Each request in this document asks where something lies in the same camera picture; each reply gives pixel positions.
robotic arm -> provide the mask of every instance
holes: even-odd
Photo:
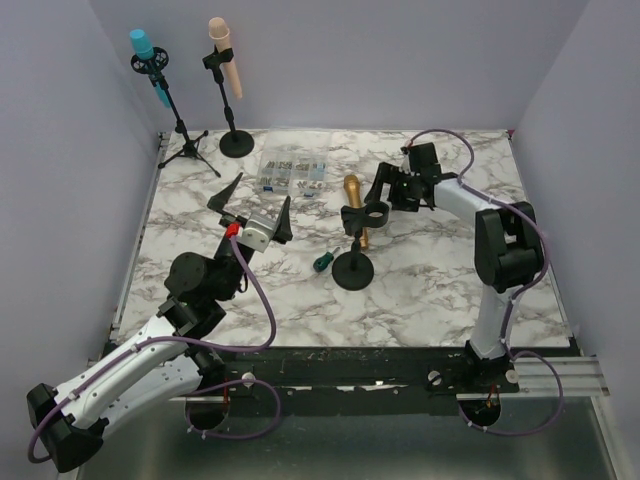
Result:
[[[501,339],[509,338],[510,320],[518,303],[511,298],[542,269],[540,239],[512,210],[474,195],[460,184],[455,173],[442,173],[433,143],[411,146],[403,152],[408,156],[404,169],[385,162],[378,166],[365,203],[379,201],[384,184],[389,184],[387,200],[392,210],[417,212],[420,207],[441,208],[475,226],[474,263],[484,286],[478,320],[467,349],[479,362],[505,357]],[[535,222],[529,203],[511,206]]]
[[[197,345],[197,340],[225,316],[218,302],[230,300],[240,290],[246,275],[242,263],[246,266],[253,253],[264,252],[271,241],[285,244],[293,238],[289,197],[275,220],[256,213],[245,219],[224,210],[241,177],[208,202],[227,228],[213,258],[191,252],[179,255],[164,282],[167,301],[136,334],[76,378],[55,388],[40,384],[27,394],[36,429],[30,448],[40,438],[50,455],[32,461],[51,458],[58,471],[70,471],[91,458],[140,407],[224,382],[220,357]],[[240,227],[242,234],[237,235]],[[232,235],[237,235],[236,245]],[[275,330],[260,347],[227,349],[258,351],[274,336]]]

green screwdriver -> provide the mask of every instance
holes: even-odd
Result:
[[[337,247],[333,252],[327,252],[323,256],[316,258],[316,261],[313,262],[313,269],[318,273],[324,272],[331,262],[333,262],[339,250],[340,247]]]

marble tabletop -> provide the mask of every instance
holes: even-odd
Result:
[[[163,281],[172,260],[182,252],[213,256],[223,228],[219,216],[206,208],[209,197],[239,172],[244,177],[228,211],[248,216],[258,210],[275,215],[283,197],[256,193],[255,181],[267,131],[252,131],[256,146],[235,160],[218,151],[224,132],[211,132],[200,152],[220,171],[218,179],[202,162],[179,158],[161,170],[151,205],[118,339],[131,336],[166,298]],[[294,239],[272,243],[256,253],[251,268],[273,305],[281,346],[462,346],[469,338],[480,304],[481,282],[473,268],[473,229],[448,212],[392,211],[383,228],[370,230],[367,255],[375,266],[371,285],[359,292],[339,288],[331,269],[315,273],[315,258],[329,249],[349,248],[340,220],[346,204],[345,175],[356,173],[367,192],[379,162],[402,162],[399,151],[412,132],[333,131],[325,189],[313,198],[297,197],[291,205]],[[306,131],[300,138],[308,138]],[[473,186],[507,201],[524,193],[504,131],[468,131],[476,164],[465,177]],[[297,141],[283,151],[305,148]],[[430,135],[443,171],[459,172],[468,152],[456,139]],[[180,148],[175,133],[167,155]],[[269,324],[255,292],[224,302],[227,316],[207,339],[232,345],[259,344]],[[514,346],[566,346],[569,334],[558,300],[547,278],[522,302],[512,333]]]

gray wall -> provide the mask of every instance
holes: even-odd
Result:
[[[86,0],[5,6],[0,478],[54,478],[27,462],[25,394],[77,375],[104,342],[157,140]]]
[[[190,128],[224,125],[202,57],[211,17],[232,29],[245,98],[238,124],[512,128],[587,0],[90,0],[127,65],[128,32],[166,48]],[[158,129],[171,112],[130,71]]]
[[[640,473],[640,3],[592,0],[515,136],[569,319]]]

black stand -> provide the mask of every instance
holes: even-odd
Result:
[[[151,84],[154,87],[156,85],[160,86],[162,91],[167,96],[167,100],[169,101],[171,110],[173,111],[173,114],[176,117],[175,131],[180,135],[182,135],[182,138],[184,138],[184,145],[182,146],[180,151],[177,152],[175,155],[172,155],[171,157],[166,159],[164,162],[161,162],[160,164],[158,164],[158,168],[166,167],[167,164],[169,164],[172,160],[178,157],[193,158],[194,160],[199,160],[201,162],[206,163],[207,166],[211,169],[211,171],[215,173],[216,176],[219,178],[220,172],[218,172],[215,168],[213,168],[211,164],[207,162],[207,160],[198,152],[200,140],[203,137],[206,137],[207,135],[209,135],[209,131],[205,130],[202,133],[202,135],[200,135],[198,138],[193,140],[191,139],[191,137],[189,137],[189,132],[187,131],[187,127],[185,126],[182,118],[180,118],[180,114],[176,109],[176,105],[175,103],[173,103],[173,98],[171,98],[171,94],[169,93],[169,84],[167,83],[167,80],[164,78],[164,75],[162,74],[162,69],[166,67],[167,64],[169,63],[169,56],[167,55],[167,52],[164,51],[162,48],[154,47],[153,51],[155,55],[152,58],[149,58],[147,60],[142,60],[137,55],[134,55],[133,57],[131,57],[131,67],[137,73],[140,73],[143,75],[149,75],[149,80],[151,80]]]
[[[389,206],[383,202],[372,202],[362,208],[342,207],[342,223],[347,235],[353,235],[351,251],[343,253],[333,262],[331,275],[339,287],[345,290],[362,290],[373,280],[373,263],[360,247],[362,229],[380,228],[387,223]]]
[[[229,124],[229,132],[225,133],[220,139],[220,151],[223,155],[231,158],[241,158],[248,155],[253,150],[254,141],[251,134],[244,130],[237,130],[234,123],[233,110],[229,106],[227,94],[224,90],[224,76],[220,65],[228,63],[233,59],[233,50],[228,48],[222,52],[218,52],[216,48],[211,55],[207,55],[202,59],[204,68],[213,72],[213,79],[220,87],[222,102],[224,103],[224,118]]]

# # # # #

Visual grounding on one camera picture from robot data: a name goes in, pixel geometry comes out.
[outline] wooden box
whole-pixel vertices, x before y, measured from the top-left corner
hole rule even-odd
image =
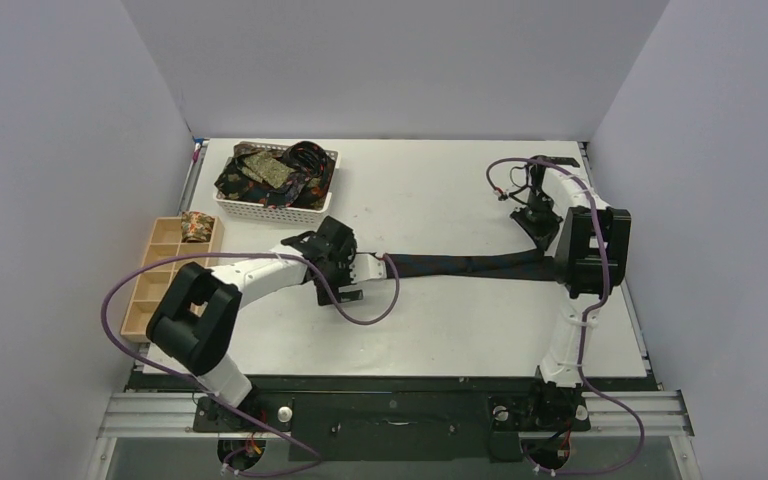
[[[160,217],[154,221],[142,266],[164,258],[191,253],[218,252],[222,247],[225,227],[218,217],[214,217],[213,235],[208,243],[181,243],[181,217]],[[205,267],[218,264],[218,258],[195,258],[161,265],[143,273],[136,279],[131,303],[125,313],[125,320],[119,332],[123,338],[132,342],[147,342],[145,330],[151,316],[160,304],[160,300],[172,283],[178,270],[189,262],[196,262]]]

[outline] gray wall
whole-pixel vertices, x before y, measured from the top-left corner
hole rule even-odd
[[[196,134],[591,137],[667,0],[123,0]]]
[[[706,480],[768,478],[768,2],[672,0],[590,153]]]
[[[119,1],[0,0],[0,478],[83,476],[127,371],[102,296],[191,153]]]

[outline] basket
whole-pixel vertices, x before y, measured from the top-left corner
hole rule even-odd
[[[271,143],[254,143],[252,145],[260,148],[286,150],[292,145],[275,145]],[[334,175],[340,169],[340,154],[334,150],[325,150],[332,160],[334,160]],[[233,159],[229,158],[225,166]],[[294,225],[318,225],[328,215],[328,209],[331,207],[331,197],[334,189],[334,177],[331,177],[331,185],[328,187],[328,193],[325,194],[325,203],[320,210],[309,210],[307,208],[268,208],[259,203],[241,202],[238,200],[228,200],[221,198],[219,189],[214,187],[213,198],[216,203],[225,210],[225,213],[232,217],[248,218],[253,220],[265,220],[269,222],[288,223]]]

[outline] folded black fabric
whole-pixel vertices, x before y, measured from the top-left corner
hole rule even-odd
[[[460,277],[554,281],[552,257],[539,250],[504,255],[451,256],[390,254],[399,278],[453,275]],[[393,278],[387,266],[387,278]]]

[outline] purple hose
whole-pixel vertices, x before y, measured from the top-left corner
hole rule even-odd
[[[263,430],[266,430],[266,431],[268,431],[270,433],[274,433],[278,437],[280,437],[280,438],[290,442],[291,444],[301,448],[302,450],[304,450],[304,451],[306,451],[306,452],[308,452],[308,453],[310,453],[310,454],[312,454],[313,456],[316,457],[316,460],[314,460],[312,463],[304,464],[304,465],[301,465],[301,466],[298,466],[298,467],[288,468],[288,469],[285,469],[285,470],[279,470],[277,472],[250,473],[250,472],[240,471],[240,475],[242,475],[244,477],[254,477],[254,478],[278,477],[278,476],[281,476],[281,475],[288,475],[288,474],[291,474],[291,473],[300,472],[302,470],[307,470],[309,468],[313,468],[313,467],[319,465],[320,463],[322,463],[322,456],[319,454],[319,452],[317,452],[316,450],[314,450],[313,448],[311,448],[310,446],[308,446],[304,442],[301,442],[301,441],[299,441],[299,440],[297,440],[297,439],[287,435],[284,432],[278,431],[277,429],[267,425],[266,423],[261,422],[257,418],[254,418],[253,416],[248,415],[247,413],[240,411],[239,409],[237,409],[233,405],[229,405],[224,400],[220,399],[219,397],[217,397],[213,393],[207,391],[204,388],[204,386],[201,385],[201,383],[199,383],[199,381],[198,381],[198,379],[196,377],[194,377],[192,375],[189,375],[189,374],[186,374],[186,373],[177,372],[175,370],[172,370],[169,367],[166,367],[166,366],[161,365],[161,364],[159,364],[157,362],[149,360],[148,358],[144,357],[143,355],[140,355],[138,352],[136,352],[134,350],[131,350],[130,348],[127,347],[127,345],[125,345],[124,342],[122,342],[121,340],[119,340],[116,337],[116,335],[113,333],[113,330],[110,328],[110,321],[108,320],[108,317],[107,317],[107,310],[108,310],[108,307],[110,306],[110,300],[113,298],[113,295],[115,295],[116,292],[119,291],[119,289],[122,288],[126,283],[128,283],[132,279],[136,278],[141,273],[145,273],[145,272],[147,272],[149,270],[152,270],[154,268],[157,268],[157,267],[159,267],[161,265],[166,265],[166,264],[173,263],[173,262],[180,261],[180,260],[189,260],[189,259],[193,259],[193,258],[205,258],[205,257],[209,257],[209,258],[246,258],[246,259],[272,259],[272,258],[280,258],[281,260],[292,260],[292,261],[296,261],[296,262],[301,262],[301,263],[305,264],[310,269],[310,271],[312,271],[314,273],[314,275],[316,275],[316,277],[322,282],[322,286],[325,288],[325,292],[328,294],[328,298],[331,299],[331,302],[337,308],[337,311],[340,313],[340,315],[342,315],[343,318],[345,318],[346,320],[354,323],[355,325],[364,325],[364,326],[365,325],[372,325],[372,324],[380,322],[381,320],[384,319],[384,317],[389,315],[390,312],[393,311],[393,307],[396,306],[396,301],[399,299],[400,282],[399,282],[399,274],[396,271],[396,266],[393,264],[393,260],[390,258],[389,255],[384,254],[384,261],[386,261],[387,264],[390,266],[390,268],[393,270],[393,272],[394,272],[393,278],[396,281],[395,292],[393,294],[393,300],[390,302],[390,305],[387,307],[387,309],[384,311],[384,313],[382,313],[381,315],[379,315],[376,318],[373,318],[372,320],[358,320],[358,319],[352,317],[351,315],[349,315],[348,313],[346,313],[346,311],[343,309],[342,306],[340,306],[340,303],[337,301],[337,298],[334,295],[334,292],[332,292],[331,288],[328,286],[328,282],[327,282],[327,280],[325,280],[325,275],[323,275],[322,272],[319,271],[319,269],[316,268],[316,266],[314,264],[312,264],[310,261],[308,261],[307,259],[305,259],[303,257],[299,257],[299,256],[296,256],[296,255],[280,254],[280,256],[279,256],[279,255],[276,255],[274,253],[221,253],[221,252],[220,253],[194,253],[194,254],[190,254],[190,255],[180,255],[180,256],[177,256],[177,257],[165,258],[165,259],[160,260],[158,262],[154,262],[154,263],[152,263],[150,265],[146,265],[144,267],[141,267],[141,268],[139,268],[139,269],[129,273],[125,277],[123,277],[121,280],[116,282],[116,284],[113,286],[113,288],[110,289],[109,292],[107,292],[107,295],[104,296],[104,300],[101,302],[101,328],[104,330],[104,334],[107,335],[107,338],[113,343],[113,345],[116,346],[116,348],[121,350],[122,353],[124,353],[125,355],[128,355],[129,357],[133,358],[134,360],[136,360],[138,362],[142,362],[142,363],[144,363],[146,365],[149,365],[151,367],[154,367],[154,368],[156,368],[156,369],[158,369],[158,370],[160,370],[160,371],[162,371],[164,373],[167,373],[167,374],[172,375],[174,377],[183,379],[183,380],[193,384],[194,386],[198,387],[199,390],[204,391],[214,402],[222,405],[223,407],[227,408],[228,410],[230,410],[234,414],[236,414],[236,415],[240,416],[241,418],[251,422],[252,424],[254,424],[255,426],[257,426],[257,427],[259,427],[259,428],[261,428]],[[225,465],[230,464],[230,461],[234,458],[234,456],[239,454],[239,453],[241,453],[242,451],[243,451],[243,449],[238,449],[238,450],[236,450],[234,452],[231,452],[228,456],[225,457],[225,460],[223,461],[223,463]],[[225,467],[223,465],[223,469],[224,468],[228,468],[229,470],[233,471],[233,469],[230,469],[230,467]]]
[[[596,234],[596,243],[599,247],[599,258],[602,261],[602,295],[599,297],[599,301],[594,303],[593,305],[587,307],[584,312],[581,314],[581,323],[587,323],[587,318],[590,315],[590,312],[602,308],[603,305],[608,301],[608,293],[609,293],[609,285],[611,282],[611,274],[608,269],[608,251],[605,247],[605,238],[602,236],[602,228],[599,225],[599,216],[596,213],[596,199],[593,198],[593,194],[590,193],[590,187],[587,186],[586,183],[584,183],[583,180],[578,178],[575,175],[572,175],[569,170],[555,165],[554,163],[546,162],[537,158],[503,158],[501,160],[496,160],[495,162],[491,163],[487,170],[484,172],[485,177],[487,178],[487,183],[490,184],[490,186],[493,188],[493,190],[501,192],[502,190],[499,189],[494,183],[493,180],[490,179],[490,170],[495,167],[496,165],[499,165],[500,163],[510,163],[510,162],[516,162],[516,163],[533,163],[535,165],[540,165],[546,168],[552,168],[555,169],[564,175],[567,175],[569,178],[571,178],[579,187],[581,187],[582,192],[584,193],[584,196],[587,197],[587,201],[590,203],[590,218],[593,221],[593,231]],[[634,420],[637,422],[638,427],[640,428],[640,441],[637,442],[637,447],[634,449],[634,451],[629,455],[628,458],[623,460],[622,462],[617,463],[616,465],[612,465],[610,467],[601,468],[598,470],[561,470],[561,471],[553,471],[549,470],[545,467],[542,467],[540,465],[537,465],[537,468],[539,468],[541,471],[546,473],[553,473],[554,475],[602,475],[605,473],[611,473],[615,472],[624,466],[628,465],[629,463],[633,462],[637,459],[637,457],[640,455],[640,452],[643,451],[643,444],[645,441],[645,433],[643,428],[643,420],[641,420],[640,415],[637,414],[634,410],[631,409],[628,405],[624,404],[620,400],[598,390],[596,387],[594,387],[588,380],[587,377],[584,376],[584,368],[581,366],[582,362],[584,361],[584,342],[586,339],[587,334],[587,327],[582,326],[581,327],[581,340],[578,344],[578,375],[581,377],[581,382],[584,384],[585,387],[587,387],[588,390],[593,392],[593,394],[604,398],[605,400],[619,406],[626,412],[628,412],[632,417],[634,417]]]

# # # # #

WORK REQUIRED:
This exercise needs every line of the listing that contains the word "picture".

YOUR RESPONSE:
Each request in this document asks where something lies in the same camera picture; each reply gives pixel positions.
Visual grounding on one camera picture from robot data: a name goes in, pixel geometry comes out.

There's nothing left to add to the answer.